If the PM gives an instruction to stop any work this would give rise to a compensation event and either party may terminate the contract if an instruction to re-start  has not been given within 13 weeks. 

The optional X2 clause (which is only included if selected by the parties) covers changes of law and so would cover the government notifying mandatory restrictions on movement brought in after the contract date.  Again this would give rise to a compensation event. 

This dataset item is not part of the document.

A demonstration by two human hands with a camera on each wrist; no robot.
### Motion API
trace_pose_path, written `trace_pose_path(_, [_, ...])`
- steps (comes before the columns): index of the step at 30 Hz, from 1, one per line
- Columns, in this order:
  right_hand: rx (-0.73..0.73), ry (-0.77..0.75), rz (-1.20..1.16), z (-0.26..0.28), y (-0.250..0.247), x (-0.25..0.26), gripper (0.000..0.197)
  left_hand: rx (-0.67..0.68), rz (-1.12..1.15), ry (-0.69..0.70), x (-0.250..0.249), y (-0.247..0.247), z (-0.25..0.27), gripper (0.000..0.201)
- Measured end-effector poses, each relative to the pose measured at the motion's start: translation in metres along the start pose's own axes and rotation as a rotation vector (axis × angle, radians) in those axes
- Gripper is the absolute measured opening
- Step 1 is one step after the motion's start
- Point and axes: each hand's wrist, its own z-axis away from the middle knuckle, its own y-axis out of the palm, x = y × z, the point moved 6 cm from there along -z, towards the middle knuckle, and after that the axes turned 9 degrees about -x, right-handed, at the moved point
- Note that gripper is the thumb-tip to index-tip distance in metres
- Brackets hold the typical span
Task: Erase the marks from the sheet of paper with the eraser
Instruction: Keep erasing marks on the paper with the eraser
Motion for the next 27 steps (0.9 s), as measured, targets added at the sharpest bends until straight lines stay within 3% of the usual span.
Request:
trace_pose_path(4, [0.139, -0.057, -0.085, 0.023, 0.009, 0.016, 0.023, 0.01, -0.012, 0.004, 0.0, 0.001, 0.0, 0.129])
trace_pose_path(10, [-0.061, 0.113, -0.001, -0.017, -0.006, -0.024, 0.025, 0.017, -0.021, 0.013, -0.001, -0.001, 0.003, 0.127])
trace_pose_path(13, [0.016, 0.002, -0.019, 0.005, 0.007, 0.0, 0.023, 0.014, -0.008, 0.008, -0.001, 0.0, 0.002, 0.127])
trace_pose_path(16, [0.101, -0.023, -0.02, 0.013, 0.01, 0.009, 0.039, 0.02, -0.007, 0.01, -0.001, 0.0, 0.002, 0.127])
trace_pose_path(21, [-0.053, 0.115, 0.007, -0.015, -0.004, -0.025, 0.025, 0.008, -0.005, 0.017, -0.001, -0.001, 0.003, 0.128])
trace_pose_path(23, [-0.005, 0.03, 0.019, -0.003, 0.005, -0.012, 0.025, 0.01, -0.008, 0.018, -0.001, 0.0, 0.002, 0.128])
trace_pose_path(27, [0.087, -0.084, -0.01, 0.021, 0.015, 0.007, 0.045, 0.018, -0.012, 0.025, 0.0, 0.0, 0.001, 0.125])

There are further provisions if the parties are released under the law for performance for the whole of the contract. However, the government restricting movement to cause works to be delayed would not necessarily release the parties from performance for the whole of the works. 

Frustration 

If a construction contract does not provide for force majeure (or any other avenue for claiming additional time or money) then parties may look to the doctrine of frustration. This allows a party to terminate a contract where an event which:

  • occurs after the contract is made;
  • destroys the fundamental purpose of the contract as it is entirely beyond what was contemplated by the parties when they entered the contract;
  • makes it physically or commercially impossible or illegal to fulfil the contract; and
  • is neither party's fault.

Given the severity of the remedy, courts impose a high bar in determining whether a contract has been frustrated. Courts will first try and find a remedy by applying the express terms of the contract before resorting to the doctrine of frustration. Parties therefore rarely succeed in claims for frustration.  

Way forward 

Live projects:

  • Check your contractual provisions carefully and seek legal advice if it is not clear what your contract provides for in the  current circumstances.
  • Make sure you follow all the contractual processes, especially any notification requirements.
  • We would recommend seeking to agree a commercial solution to give certainty and  share the risk. This would hopefully ensure project teams remain viable and relationships and projects can be maintained and restarted as soon as this crisis is over. Such an agreement should be carefully drafted and adapted to your particular contact.  
  • If an agreement cannot be reached:

- keep detailed records to substantiate or refute any claim; and

- be wary of termination triggers. 

Future projects:

  • If you are currently negotiating a contract you need to make sure you expressly provide for Covid -19 and its possible effects under the contract. You should avoid blanket wording and try to identify the precise risks that the contractor is seeking to address.

As the situation with Covid -19 is constantly changing we will keep this update under review and issue further updates in due course.